** EXERCISE DESCRIPTION **
Stop after the line containing "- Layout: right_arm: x"; retype every line of the data before it exactly, starting from the first.

Collection entries:
※
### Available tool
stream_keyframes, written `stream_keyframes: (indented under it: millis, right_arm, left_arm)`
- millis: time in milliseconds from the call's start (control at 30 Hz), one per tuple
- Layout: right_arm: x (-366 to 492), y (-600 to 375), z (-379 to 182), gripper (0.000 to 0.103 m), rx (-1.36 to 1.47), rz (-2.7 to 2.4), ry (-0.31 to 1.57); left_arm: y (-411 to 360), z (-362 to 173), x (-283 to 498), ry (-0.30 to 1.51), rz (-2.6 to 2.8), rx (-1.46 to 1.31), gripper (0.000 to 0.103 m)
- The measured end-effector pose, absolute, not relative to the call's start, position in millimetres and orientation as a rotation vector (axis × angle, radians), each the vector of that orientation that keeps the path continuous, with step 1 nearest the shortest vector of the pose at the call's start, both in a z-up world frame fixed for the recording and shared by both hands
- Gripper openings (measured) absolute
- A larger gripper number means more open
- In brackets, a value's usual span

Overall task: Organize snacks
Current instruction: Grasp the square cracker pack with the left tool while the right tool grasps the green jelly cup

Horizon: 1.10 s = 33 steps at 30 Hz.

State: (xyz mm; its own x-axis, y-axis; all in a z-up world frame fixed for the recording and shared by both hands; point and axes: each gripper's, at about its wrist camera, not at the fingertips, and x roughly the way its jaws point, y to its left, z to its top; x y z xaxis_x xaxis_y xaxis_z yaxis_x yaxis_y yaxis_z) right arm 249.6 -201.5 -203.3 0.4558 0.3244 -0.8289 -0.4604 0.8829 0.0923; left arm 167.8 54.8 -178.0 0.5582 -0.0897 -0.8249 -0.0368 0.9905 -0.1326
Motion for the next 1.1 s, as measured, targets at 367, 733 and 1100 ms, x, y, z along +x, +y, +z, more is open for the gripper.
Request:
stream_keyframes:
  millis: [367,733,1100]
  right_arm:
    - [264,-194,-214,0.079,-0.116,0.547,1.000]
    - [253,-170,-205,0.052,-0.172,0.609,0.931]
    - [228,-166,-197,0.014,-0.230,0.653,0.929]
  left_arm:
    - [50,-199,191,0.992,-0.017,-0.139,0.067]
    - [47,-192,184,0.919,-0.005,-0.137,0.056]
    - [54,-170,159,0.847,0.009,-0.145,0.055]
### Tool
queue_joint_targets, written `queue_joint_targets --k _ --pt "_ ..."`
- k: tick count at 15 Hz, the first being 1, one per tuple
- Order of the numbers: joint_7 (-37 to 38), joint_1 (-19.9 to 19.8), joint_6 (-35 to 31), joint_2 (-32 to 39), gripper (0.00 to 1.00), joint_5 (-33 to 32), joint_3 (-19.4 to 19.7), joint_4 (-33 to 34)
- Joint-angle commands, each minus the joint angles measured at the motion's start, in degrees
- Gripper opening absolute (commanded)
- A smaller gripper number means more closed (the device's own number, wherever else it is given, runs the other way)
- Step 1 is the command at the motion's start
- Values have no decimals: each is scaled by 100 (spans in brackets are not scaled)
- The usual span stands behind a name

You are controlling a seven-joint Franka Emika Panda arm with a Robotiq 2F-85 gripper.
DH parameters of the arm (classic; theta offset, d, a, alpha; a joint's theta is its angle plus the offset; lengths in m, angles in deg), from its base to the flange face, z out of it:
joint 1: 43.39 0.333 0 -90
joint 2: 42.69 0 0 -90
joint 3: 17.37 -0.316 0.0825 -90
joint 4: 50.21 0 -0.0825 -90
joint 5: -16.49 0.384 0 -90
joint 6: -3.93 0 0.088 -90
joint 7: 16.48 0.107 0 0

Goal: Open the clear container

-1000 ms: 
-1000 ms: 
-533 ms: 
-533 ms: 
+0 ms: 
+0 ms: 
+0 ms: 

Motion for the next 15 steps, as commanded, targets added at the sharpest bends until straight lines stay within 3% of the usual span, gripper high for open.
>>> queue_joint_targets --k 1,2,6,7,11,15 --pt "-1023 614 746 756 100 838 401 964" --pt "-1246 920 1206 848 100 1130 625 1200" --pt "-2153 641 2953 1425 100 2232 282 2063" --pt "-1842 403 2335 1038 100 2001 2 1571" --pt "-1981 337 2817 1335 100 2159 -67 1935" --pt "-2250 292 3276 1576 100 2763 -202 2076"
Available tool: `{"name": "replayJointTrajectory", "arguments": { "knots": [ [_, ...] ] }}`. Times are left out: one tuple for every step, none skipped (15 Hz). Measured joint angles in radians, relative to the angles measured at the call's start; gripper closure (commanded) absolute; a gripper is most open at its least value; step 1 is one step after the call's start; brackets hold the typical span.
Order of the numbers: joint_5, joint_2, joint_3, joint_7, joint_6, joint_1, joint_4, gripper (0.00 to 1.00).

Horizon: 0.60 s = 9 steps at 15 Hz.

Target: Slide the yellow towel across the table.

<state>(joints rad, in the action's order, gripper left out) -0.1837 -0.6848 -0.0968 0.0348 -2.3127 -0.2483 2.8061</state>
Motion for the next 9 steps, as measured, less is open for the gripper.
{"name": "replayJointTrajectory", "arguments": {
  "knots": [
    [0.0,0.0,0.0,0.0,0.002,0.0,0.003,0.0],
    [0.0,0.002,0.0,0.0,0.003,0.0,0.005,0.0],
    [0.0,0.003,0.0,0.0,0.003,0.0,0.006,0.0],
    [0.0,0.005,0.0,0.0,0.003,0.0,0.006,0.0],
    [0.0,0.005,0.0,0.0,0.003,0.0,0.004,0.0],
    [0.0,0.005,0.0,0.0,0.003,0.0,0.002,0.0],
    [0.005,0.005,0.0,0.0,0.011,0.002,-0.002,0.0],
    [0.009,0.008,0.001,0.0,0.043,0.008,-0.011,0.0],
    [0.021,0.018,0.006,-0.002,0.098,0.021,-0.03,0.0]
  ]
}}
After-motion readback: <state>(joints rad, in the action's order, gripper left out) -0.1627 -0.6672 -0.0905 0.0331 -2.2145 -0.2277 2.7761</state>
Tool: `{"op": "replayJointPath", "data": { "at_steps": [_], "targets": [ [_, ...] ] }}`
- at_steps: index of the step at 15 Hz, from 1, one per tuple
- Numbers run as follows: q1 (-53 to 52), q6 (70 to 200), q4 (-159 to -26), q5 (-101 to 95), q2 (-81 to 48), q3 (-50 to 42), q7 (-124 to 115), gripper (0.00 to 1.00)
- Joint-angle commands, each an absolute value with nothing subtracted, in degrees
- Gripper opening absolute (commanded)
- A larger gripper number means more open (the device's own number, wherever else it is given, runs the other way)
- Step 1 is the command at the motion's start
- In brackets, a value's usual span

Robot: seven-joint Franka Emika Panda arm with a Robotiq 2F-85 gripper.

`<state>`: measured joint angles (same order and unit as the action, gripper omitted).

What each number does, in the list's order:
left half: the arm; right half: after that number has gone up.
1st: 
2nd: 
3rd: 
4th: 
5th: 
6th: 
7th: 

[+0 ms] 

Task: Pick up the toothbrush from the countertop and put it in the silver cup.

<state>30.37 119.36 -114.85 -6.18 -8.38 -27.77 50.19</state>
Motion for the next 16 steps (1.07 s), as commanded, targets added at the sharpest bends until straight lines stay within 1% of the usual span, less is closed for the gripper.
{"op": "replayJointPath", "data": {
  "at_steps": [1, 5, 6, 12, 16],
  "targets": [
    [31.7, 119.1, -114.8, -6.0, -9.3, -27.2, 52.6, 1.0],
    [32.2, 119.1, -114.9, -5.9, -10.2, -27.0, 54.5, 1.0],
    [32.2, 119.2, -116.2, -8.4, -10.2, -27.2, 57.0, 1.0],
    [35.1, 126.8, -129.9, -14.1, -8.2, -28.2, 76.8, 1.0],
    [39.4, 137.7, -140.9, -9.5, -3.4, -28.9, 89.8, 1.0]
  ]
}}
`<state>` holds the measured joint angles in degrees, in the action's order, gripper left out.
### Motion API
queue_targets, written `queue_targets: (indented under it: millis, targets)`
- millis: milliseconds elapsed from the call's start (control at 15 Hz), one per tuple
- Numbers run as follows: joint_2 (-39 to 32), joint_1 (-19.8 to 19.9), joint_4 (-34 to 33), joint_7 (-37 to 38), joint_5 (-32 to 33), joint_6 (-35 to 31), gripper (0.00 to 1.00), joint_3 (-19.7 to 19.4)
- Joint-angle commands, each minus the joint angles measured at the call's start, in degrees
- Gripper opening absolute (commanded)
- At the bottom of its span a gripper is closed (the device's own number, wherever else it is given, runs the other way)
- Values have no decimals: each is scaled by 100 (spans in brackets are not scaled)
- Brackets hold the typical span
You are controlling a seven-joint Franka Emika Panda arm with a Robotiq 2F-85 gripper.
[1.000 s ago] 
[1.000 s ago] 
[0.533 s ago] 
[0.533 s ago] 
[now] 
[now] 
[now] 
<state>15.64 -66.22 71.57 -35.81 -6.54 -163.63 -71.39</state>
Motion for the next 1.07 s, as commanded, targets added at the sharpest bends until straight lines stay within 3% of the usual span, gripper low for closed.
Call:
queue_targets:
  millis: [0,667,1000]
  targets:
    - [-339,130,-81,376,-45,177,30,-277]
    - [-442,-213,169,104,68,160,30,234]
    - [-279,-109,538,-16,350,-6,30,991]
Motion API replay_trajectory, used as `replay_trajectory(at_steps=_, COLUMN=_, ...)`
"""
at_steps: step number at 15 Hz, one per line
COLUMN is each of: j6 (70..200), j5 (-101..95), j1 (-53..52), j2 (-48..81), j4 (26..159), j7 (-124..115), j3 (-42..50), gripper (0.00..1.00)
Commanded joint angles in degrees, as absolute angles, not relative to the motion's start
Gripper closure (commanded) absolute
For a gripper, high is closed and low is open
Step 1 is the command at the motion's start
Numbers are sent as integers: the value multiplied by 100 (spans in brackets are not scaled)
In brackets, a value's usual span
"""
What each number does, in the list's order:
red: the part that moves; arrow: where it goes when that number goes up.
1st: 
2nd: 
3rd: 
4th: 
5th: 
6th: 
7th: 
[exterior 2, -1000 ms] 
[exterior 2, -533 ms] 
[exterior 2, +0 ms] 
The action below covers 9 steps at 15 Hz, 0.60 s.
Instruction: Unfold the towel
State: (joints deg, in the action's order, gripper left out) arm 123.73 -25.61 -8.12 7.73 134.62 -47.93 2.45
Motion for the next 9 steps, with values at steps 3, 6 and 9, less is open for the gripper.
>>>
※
** RESPONSE BELOW **
### Available tool
stream_keyframes, written `stream_keyframes: (indented under it: millis, right_arm, left_arm)`
- millis: time in milliseconds from the call's start (control at 30 Hz), one per tuple
- Layout: right_arm: x (-366 to 492), y (-600 to 375), z (-379 to 182), gripper (0.000 to 0.103 m), rx (-1.36 to 1.47), rz (-2.7 to 2.4), ry (-0.31 to 1.57); left_arm: y (-411 to 360), z (-362 to 173), x (-283 to 498), ry (-0.30 to 1.51), rz (-2.6 to 2.8), rx (-1.46 to 1.31), gripper (0.000 to 0.103 m)

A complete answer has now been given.